On Bellman equations for continuous-time policy evaluation I: discretization and approximation
Wenlong Mou, Yuhua Zhu
TL;DR
The paper introduces high-order, model-free discretization schemes to estimate the continuous-time diffusion value function $f^*$ from discrete trajectories, by combining high-order Bellman operators $\mathcal{T}^{(n)}$ and high-order generators $\mathcal{A}^{(n)}$ with function-approximation projections. By exploiting the elliptic structure of the underlying diffusion, the authors derive uniformly bounded approximation factors and high-order error bounds in both $\mathbb{L}^\infty$ and $\mathbb{H}^1$ norms, under suitable smoothness and ellipticity assumptions. They also provide data-driven implementations via empirical estimates over trajectories and extend guarantees to discounted occupancy measures, supported by numerical simulations that demonstrate the practical gains of second-order and higher schemes over naive discretizations. Overall, the work offers a principled, high-accuracy framework for continuous-time policy evaluation that integrates seamlessly with model-free RL using function approximation.
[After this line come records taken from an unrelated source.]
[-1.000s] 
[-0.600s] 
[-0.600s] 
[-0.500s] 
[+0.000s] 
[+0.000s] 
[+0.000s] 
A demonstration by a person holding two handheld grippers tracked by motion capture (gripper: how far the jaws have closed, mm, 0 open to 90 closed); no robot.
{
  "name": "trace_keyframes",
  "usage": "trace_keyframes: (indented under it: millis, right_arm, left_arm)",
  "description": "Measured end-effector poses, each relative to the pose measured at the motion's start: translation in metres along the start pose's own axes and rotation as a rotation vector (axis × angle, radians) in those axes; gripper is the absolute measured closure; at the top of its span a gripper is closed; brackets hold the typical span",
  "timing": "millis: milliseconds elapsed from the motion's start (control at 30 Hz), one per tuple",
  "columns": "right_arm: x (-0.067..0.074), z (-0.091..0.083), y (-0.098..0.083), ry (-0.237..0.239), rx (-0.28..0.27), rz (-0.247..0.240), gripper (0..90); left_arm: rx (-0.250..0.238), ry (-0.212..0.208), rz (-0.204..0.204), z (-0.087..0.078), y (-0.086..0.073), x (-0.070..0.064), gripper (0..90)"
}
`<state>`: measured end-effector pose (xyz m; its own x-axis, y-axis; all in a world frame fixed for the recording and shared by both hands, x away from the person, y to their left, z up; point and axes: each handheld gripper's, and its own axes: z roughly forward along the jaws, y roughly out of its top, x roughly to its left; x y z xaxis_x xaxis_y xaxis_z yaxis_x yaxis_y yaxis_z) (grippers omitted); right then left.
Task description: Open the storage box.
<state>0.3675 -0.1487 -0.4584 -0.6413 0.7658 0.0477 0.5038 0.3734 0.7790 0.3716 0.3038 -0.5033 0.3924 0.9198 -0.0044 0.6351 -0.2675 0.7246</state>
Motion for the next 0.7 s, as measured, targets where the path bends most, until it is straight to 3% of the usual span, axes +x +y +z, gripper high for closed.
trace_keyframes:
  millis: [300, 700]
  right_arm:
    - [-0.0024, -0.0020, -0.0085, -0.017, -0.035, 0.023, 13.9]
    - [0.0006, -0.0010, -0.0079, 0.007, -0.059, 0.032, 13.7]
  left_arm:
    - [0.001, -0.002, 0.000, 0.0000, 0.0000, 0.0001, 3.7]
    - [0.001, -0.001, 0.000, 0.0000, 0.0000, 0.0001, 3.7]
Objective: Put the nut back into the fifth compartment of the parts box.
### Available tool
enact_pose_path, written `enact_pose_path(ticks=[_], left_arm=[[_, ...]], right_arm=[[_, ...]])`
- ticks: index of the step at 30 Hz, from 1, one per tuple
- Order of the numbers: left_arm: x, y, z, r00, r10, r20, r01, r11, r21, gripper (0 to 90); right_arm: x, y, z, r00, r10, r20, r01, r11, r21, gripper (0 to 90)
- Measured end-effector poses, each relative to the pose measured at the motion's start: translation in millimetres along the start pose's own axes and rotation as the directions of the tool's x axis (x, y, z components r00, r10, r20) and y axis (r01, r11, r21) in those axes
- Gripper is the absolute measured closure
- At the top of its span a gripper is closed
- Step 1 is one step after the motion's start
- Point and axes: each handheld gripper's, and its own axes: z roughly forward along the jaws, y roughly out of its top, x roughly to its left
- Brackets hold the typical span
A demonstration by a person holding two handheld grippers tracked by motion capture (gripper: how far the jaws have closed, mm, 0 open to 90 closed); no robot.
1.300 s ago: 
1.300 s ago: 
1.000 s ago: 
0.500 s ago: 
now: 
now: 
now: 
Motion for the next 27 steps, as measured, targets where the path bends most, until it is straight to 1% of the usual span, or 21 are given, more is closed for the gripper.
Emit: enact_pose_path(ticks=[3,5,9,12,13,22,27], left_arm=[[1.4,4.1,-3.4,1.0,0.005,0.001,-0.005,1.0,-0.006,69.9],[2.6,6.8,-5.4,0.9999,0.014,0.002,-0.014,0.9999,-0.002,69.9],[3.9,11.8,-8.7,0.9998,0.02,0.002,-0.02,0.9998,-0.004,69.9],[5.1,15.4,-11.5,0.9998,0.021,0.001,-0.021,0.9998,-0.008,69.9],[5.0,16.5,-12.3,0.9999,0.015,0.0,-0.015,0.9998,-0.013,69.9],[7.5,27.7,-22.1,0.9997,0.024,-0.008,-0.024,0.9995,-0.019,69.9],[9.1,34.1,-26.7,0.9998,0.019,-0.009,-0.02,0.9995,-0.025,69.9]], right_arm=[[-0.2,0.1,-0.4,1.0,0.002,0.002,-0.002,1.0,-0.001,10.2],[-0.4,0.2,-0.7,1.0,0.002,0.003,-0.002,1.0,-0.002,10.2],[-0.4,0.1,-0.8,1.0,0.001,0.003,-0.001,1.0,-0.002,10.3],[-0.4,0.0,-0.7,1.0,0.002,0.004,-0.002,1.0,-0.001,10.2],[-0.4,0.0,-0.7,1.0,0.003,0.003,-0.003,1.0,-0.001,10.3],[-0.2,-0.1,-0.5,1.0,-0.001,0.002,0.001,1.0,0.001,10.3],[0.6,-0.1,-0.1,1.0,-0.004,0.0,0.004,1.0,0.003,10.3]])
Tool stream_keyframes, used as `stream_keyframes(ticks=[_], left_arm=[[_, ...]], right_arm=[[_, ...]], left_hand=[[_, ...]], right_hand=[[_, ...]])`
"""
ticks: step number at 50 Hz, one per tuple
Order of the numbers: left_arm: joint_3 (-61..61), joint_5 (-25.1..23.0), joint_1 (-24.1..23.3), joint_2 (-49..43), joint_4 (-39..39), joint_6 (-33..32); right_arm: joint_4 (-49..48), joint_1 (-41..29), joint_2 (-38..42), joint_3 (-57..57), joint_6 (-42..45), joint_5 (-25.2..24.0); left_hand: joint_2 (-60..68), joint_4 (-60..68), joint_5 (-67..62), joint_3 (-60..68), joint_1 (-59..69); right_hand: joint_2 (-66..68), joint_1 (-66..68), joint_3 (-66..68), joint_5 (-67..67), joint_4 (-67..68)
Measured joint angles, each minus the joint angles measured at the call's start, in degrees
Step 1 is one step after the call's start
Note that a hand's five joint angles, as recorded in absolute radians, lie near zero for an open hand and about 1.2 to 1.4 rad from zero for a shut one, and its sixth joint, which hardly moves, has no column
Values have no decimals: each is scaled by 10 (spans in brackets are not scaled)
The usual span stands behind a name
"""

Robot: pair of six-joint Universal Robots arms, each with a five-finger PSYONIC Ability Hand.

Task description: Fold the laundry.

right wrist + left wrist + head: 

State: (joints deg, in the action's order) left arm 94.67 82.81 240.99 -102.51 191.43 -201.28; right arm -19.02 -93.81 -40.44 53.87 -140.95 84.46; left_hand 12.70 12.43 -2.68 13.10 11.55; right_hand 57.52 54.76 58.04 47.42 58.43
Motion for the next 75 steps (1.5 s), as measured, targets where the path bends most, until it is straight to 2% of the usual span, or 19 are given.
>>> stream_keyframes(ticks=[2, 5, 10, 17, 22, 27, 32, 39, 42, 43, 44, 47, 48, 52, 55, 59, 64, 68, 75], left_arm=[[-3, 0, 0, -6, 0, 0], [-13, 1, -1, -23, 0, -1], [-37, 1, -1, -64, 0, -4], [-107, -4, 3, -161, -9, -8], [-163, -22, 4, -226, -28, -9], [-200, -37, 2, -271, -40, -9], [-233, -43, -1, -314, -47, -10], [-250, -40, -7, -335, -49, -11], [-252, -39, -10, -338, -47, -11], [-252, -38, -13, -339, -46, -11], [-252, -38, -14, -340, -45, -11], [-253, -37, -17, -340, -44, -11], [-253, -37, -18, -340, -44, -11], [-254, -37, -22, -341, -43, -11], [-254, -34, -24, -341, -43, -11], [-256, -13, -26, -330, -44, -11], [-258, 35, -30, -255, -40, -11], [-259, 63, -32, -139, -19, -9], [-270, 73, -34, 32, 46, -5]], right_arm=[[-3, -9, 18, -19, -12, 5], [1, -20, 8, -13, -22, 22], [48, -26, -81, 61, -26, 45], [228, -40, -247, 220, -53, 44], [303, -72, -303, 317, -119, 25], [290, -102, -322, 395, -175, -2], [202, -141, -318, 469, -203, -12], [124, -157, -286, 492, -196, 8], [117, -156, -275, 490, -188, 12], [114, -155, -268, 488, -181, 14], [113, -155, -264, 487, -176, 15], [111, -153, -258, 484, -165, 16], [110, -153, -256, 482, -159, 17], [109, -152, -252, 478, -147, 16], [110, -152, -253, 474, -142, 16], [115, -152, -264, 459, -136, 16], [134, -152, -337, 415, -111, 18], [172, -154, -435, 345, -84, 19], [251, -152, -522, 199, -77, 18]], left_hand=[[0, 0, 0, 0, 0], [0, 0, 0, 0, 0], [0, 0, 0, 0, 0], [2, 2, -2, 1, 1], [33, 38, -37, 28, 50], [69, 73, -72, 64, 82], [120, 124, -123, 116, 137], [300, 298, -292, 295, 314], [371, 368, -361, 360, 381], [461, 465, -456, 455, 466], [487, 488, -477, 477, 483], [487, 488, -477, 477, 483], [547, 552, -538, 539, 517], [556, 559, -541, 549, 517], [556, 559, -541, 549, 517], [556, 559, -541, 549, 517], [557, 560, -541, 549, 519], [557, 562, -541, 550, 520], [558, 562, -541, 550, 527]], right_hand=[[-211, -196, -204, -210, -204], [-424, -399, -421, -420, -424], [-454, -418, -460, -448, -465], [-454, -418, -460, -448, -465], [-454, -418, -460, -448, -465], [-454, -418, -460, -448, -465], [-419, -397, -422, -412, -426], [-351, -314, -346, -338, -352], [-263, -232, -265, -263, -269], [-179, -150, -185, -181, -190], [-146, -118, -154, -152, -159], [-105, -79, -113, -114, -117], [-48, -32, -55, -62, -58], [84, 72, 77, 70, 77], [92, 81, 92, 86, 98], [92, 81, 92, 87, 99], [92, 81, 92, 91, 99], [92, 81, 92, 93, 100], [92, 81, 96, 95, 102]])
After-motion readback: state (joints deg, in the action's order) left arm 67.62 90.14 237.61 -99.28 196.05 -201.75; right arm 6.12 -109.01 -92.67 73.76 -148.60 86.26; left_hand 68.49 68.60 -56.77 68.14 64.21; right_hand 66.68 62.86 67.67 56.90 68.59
This advances the ability to learn value functions for continuous-time systems from discrete-time data with provable error control and practical algorithms.
Abstract
We study the problem of computing the value function from a discretely-observed trajectory of a continuous-time diffusion process. We develop a new class of algorithms based on easily implementable numerical schemes that are compatible with discrete-time reinforcement learning (RL) with function approximation. We establish high-order numerical accuracy as well as the approximation error guarantees for the proposed approach. In contrast to discrete-time RL problems where the approximation factor depends on the effective horizon, we obtain a bounded approximation factor using the underlying elliptic structures, even if the effective horizon diverges to infinity.